Steineck, Joost: Über Julie. Gegenwartsroman. Frankfurt: Verlag Pütz 2013, 43f.

Einige Tage davor hatte ich meinen Vater besucht. Ich hatte ihn zu einem Arzttermin gefahren, danach saßen wir noch vor einem Café und redeten über Politik. Dass wir da üblicherweise ähnliche Ansichten haben, hindert uns nicht daran, regelmäßig heftig zu diskutieren. Denn weil er alle seine Auffassungen ganz ausschließlich vertritt, in schattenlosem Technicolor sozusagen, bin ich jedes Mal in die farblose Rolle des Gemäßigten gedrängt und am Ende noch genötigt, Leute und Positionen zu verteidigen, die mir selber fremd sind. Es sträubt sich mir, die Welt so auf einen Bausch und einen Bogen zusammengefaltet zu sehen, als gäbe es gar kein mögliches Dazwischen und als wäre Zweifel nicht das Beste, was einem passieren kann. Aber er scheint sich seiner Sache immer völlig sicher zu sein, und es ist nur zu bedauern, dass er nicht Weltkaiser geworden ist; und wie könnte man ganz ausschließen, dass das tatsächlich zu bedauern ist.

Er unterbrach sich irgendwann in seiner Rede und sah vor sich hin. Auf der anderen Straßenseite alberten Schulkinder herum, ein paar grell gekleidete Jungen und drei Mädchen, die ihre Ordner in großen Handtaschen mit sich herumtrugen und damenhafter aussahen, als meine Mutter es in ihrem ganzen Leben je tat oder gewollt hätte. Mein Vater bemerkte, vielleicht werde er auch einfach nur alt, er habe das Gefühl, die Zeiten allmählich nicht mehr zu verstehen. Da habe ich ihm was voraus. Ich bin fast 40 Jahre jünger als er, und ich habe sie noch nie verstanden. Als Kind dachte ich, das käme wohl später, jedenfalls sagte man mir das, dass ich mich daran gewöhnen würde, wie es sei (anders als in meinen Büchern), an Bankschalter, Autorücksitze und lange langweilige Essenseinladungen mit Nudelsuppe. Aber das stimmte nicht, es änderte sich nie. Kontoauszüge befremden mich immer noch genauso wie das Fernsehprogramm, U-Bahnen, Parkplätze und die Feiern erwachsener Leute. Und inzwischen hat das noch einmal eine ganz neue Form angenommen. Ich verstehe nicht mehr so recht, warum ich immer weiter morgens wohin gehe, von wo ich abends wieder zurückkomme, statt einfach da zu bleiben, wo ich bin, und im Bett Kekse zu essen. Das ganze Prozedere lässt mich zunehmend ratlos zurück. Da kann mein Vater noch so alt und weltfremd werden, das holt er nicht mehr auf.

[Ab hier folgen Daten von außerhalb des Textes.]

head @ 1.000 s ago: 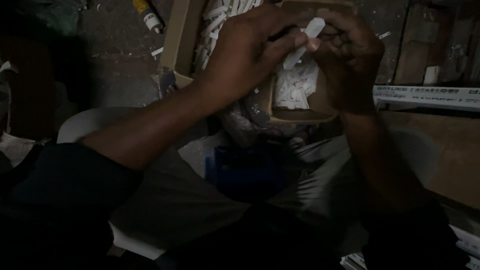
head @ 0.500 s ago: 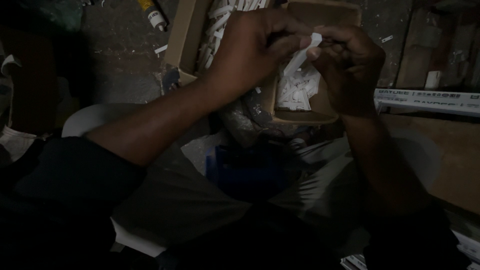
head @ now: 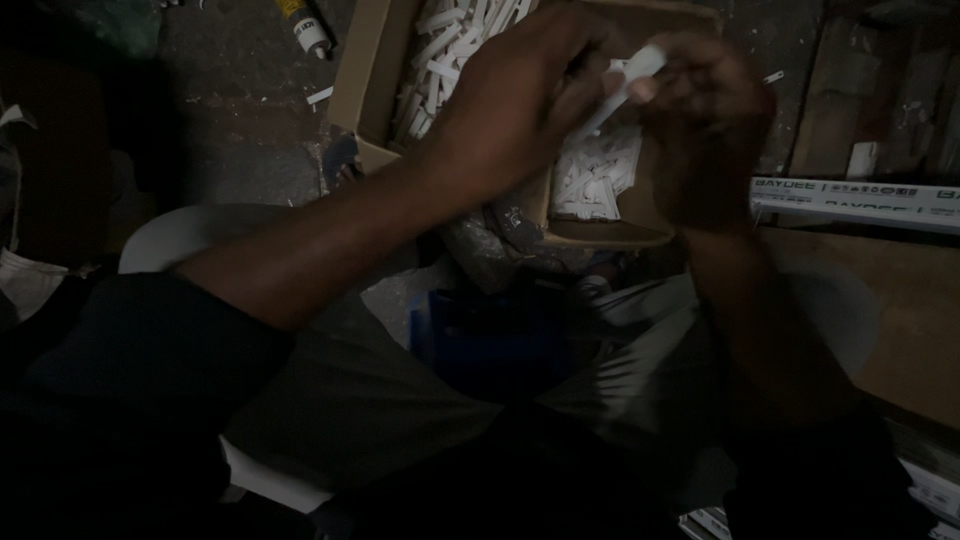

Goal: The person picks small white plastic clips from one cardboard box and places them into a second box. The hands repeatedly reach into the first box, select individual clips, and transfer them to the second box.

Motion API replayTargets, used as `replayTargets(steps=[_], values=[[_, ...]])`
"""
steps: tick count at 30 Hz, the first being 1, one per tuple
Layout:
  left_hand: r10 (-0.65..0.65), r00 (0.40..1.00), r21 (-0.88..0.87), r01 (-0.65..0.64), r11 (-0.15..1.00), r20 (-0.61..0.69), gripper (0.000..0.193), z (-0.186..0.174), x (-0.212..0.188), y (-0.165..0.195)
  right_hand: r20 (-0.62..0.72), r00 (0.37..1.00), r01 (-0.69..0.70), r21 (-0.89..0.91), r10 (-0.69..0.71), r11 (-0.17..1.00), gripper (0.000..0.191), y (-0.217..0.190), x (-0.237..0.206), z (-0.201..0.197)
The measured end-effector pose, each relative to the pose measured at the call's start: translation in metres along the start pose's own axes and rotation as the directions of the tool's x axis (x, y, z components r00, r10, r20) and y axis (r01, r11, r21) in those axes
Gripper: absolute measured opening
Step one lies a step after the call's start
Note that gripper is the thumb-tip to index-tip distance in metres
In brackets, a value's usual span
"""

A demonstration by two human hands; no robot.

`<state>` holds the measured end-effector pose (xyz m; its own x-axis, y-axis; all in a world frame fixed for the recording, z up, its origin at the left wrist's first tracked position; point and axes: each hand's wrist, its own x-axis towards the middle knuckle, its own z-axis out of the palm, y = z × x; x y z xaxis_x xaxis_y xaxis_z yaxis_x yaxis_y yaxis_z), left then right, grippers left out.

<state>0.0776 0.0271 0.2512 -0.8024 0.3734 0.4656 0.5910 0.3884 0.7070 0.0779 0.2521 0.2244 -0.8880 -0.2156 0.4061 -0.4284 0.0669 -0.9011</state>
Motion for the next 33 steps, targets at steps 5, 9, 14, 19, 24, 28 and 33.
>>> replayTargets(steps=[5, 9, 14, 19, 24, 28, 33], values=[[-0.012, 0.987, 0.191, -0.018, 0.981, 0.158, 0.046, -0.003, -0.003, 0.01, -0.079, 0.953, -0.24, 0.388, 0.291, 0.89, 0.03, -0.012, 0.001, -0.008], [-0.08, 0.978, 0.208, 0.04, 0.977, 0.192, 0.041, -0.002, -0.004, 0.005, -0.157, 0.913, -0.314, 0.322, 0.377, 0.893, 0.035, -0.015, 0.0, -0.005], [-0.067, 0.986, -0.084, 0.081, 0.993, 0.153, 0.048, 0.003, -0.006, -0.017, -0.118, 0.877, -0.375, 0.436, 0.465, 0.818, 0.028, -0.012, 0.0, -0.005], [-0.005, 0.995, -0.207, 0.026, 0.978, 0.102, 0.042, 0.008, -0.011, -0.028, -0.133, 0.885, -0.383, 0.336, 0.446, 0.86, 0.028, -0.007, -0.005, -0.005], [-0.112, 0.989, -0.166, 0.127, 0.978, 0.097, 0.035, 0.007, -0.008, -0.031, -0.119, 0.944, -0.285, 0.182, 0.309, 0.941, 0.027, 0.001, -0.007, -0.005], [-0.135, 0.99, -0.124, 0.139, 0.982, 0.041, 0.028, 0.005, -0.003, -0.03, -0.084, 0.96, -0.252, 0.151, 0.267, 0.956, 0.025, 0.008, -0.008, -0.005], [-0.039, 0.999, -0.156, 0.039, 0.987, 0.002, 0.02, 0.004, -0.002, -0.022, -0.059, 0.959, -0.259, 0.197, 0.276, 0.945, 0.024, 0.009, -0.01, -0.007]])
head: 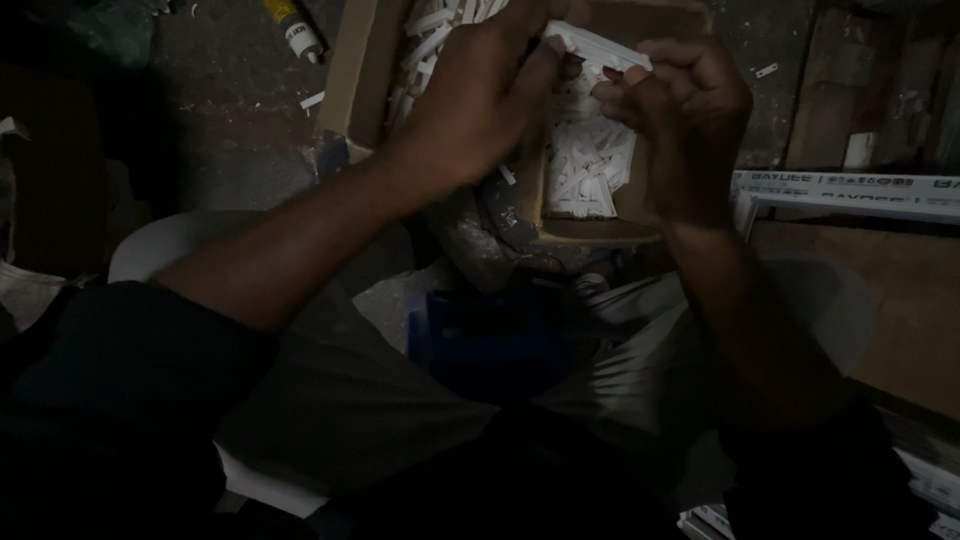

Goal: The person picks small white plastic clips from one cardboard box and places them into a second box. The hands repeatedly reach into the first box, select individual clips, and transfer them to the second box.

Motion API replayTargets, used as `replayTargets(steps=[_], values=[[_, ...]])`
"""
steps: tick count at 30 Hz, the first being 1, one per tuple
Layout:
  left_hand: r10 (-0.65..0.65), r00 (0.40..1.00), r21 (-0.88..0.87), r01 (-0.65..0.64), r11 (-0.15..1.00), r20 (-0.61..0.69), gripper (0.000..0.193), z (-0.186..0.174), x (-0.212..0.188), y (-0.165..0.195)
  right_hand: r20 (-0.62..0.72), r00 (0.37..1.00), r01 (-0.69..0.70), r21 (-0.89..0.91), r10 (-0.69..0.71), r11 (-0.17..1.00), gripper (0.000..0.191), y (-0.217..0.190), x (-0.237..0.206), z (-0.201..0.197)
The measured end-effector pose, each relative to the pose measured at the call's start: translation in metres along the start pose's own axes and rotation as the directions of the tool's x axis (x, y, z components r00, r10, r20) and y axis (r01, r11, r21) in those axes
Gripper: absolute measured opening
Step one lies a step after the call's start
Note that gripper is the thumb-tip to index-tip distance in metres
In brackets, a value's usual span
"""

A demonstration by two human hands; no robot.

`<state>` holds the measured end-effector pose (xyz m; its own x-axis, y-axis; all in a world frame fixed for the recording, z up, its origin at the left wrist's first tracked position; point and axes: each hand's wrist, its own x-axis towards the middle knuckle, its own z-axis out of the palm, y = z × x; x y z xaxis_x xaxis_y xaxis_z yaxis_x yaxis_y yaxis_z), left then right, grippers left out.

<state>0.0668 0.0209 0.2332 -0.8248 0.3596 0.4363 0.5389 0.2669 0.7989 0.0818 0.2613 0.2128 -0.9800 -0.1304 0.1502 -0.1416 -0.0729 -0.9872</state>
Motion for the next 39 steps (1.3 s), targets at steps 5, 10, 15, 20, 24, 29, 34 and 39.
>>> replayTargets(steps=[5, 10, 15, 20, 24, 29, 34, 39], values=[[-0.047, 0.999, 0.031, 0.046, 0.998, 0.026, 0.027, 0.001, 0.0, 0.012, -0.078, 0.985, -0.133, 0.231, 0.155, 0.964, 0.033, -0.003, -0.001, 0.005], [-0.086, 0.996, 0.027, 0.087, 0.996, -0.019, 0.027, 0.008, -0.002, 0.019, -0.144, 0.973, -0.137, 0.26, 0.178, 0.956, 0.036, -0.003, -0.002, 0.01], [-0.051, 0.998, 0.012, 0.051, 0.999, -0.048, 0.032, 0.01, -0.008, 0.01, -0.148, 0.981, -0.095, 0.205, 0.127, 0.974, 0.032, -0.001, 0.0, 0.006], [0.212, 0.965, 0.178, -0.185, 0.967, -0.152, 0.023, 0.006, -0.009, -0.002, -0.063, 0.998, -0.01, 0.083, 0.015, 0.996, 0.03, 0.004, 0.002, 0.004], [-0.162, 0.986, 0.127, 0.165, 0.978, -0.04, 0.018, 0.001, -0.002, 0.0, -0.023, 1.0, -0.009, 0.009, 0.009, 1.0, 0.035, 0.006, 0.0, 0.004], [-0.151, 0.988, 0.078, 0.154, 0.985, -0.041, 0.017, -0.006, 0.002, 0.006, 0.028, 0.997, 0.068, -0.082, -0.066, 0.994, 0.035, 0.009, -0.002, 0.008], [0.143, 0.987, 0.075, -0.138, 0.988, -0.077, 0.019, -0.007, 0.0, 0.001, 0.026, 0.997, 0.081, -0.103, -0.079, 0.991, 0.038, 0.011, -0.003, 0.01], [0.076, 0.994, 0.048, -0.072, 0.996, -0.075, 0.019, -0.004, -0.002, -0.002, 0.058, 0.996, 0.071, -0.165, -0.062, 0.984, 0.037, 0.01, -0.007, 0.011]])
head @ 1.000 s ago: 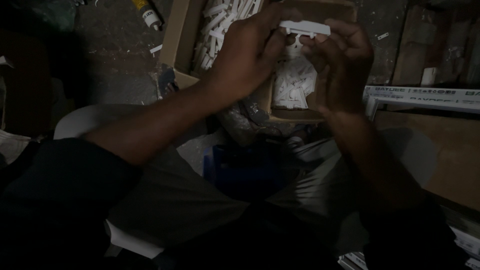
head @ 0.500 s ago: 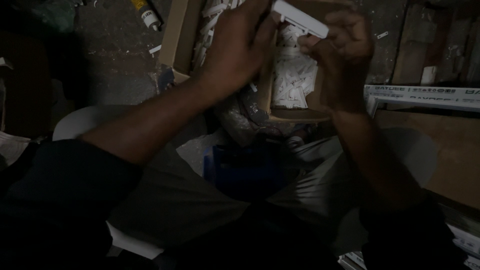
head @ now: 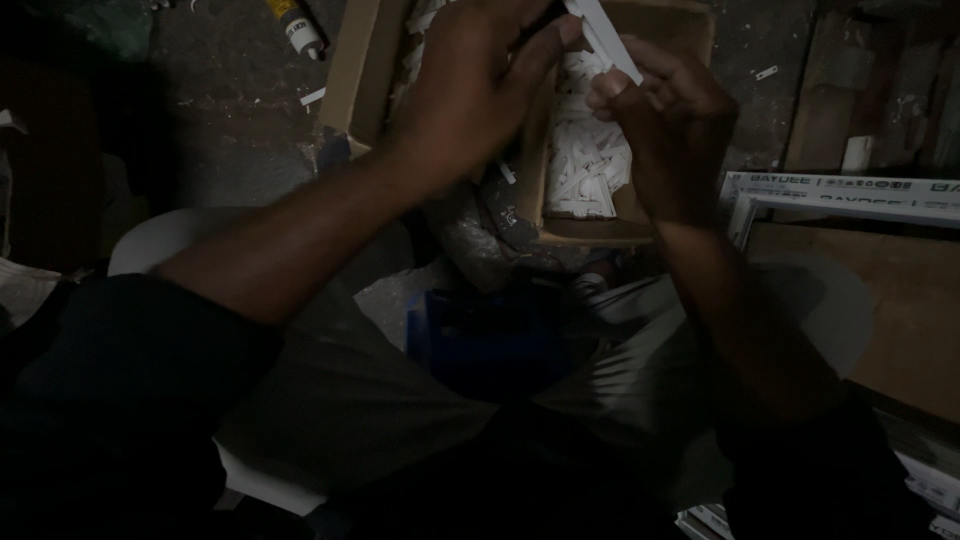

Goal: The person picks small white plastic clips from one cardboard box and places them into a second box. The hands repeatedly reach into the first box, select individual clips, and transfer them to the second box.

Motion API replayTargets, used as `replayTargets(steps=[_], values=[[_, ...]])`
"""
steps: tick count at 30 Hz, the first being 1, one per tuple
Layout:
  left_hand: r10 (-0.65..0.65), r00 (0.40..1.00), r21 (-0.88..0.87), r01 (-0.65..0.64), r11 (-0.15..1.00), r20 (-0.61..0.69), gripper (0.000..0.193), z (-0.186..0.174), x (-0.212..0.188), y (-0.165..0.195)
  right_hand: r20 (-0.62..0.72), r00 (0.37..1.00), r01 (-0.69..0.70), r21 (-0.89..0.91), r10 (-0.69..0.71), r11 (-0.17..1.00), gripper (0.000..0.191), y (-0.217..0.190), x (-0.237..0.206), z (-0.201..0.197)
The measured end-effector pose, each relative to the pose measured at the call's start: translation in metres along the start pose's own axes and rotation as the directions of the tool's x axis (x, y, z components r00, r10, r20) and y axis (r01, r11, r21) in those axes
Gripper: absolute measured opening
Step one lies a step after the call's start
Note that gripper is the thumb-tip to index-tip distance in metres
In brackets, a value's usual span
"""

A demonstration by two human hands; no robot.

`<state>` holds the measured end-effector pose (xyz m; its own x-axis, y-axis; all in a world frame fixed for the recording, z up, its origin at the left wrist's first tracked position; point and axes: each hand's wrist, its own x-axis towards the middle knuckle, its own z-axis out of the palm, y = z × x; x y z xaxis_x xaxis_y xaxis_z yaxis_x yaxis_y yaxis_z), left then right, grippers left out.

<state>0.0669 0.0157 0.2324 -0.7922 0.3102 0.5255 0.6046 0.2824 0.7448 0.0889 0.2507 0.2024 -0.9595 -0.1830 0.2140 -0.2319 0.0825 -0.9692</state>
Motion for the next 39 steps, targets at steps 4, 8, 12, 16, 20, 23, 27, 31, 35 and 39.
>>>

Meine Eltern waren mal Hippies. Auf den alten Fotos, die er in irgendwelchen Wäldern und auf Blumenwiesen gemacht hat, trägt meine Mutter bunte Kleider, auch wenn sie auf den Bildern inzwischen allesamt rötlichbraun geworden sind. Es kommt mir immer vor, als müsse mein Vater, wenn er zurückblickt, sehr viel Farbe sehen, vielleicht zuerst ein bisschen Grau und Sepia und dann eine große Strecke sehr viel bunte Farbe. Ich sehe nur das Grün von Gras und Bäumen, wenn ich mich ganz umdrehe. Und das leuchtende Blau meiner allerersten Lieblingshose. Wie die Bilder, die man als Kind malte, unten ein grüner Streifen, oben ein blauer, dazwischen das viele Weiß, das man nie ausgemalt bekam, weil es zu lang gedauert und zu viel Stift verbraucht hätte. Und da steht man dann so als Strichmännchen mit drei Haaren auf dem Kopf. Man kann von Glück sagen, wenn wenigstens keine Viertelsonne mit fiesem Strahlegesicht oben in der Ecke hockt und einen auslacht. Oder am Ende sogar noch in beiden.